Sauf avec lui. Avec lui je ne contrôle plus rien.

Je garde le silence, embarrassée par ce qu'elle met en lumière. Oui, ce que Shade a fait m'a affectée, bien plus que je ne l'admettrai jamais. Il m'a humiliée. Et je n'ai pas su gérer ça. Je ne sais toujours pas comment gérer ça.

— Alors ? Dis-moi. Je ne suis pas là pour te juger, tu sais.

— Ah non ? laissé-je échapper malgré moi.

Il est pourtant tellement évident que tout le monde va le faire. Ses yeux gris se voilent légèrement tandis qu'elle se tourne vers moi.

— Bien sûr que non, voyons. Reyna, chérie, je m'inquiète seulement pour toi. Cela fait très longtemps que tu n'avais pas paniqué de cette manière.

Paniquer. Voilà comment les autres appellent mes pétages de plomb. Voilà comment elles voient mes crises de violence incontrôlables.

— Ma mère est au courant ?

— Elle sait juste que tu passais la soirée avec nous. Elle n'a pas posé plus de questions.

— Je vois, acquiescé-je avec un rictus amer. Je sais que je n'ai pas le droit de vous demander cela, compte tenu de son statut, mais... Ne lui dites rien s'il vous plaît. Ça vaut mieux. Je n'ai pas envie de l'ennuyer avec cet incident.

— J'accepte, à condition que tu me dises ce qu'il s'est passé.
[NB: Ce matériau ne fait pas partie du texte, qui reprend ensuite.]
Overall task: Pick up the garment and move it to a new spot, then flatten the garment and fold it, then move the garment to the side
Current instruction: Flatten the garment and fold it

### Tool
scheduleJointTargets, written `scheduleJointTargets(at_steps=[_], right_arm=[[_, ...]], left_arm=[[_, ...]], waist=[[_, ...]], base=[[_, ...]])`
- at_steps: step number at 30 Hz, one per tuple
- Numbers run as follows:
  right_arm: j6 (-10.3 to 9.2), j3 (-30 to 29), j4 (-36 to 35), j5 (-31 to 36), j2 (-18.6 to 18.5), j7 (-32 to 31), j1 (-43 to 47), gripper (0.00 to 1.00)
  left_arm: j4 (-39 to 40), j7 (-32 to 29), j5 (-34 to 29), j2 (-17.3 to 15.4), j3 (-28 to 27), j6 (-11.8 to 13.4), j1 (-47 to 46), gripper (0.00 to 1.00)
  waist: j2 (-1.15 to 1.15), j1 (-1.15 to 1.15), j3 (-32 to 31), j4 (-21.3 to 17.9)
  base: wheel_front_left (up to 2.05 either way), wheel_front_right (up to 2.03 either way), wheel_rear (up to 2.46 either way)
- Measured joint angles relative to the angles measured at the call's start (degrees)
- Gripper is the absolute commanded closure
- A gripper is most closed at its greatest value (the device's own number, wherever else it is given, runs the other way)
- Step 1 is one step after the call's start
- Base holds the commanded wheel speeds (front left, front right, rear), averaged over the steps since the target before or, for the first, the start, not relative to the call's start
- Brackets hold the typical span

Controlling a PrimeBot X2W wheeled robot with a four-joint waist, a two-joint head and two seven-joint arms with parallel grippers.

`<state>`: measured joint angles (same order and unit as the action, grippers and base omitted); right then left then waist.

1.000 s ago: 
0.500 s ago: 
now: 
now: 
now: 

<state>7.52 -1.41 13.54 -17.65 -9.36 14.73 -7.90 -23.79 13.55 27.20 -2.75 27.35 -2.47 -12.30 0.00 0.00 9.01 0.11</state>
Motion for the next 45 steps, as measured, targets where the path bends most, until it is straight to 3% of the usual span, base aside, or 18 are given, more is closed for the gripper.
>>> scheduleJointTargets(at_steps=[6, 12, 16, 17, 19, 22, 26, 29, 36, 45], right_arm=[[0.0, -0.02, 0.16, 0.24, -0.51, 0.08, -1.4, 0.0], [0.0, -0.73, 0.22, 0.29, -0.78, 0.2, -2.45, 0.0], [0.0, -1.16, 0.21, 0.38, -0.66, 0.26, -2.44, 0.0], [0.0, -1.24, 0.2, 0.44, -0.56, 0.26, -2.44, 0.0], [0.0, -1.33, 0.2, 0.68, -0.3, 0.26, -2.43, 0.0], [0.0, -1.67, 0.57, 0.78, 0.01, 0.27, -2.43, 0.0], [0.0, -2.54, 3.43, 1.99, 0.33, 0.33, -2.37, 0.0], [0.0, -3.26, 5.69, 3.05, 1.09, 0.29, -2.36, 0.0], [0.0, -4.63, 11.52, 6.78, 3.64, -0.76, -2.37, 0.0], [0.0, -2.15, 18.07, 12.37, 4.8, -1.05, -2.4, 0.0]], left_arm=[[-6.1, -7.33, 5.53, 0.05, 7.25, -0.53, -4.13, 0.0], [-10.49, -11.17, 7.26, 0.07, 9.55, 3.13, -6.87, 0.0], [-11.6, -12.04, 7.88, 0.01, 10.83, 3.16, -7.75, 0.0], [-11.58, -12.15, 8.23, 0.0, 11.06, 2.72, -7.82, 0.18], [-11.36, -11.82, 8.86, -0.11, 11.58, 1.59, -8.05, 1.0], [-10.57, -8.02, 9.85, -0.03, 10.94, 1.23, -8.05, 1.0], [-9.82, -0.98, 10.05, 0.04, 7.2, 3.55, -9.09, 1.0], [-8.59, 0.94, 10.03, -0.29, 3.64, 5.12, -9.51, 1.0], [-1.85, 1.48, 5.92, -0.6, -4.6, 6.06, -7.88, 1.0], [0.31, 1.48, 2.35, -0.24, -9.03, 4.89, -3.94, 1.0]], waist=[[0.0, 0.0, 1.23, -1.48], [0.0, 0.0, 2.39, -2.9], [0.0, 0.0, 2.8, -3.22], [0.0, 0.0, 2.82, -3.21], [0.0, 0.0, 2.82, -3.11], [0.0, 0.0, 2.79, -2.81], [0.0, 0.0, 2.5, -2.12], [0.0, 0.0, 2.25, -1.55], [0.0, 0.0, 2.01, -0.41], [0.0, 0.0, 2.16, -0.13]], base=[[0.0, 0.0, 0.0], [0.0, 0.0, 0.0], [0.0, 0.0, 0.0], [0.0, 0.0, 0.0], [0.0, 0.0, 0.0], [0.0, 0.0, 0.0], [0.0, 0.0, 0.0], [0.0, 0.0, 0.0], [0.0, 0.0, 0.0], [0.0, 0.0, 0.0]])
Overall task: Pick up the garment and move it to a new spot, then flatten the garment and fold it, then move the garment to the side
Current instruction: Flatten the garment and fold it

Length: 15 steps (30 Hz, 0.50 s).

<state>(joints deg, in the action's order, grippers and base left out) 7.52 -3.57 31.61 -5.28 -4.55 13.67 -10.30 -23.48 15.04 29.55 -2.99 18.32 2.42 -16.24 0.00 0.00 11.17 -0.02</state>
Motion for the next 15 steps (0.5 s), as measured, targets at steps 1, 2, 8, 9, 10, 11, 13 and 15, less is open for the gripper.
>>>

Je réfléchis un moment, troublée par sa proposition. Sa main se pose sur mon épaule, de façon réconfortante et mes tremblements cessent. Je n'avais même pas remarqué que je tremblais. Sa compassion me met mal à l'aise, pourtant elle est supportable. J'ai toujours rejeté la moindre forme de pitié ou d'empathie, mais Myra est différente. Elle ne me fait pas me sentir inférieure.

— Je ne peux pas, chuchoté-je.

— Pourquoi donc ?

— Parce que c'est humiliant. Et insensé. Je me dégoûte d'avoir commis une telle faute. C'est une transgression inacceptable.

— Tout le monde fait des erreurs, Reyna. Tu n'es pas parfaite.

— Je devrais l'être, contré-je en sentant ma voix craquer. Une Sénatrice doit être irréprochable, forte et parfaite en tous points. Elle doit montrer l'exemple. Et pour l'instant c'est un échec.

— Qui t'a dit ça ?

— Personne n'a besoin de le dire. Il suffit de regarder Zelda Call travailler, de l'observer évoluer dans la société pour se rendre compte de l'excellence qu'il faut atteindre pour exercer ce métier. Pour avoir du poids politiquement. Elle est un idéal que je me dois d'égaler.

Myra m'inspecte religieusement pendant quelques secondes. J'évite son regard, les yeux fixés sur mes doigts entortillés. D'un geste presque maternel, elle ramène une mèche de mes cheveux derrière mon oreille puis soupire gravement.

— Tu sais, Reyna, quoi qu'il se soit passé, quoi que tu en penses, tu n'as pas besoin d'être forte tout le temps. Et tu n'as pas besoin de ressembler à ta mère pour être une bonne Sénatrice. Zelda est qui elle est. Elle s'est construit cette personnalité parfaite sous tous les angles. Toi, tu dois juste accepter qui tu es réellement, et vivre ta vie.

— Je... Je ne me reconnais plus, j'admets péniblement, la gorge nouée. Je ne sais plus ce que je dois faire, comment je dois me comporter, ce qu'il est acceptable de ressentir ou non.

La styliste caresse une nouvelle fois ma chevelure pourpre, en signe de soutien.

— Ce n'est pas grave, c'est normal d'être un peu perdu à ton âge. Tu as traversé des moments difficiles ces derniers temps, personne ne pourrait t'en vouloir pour ça.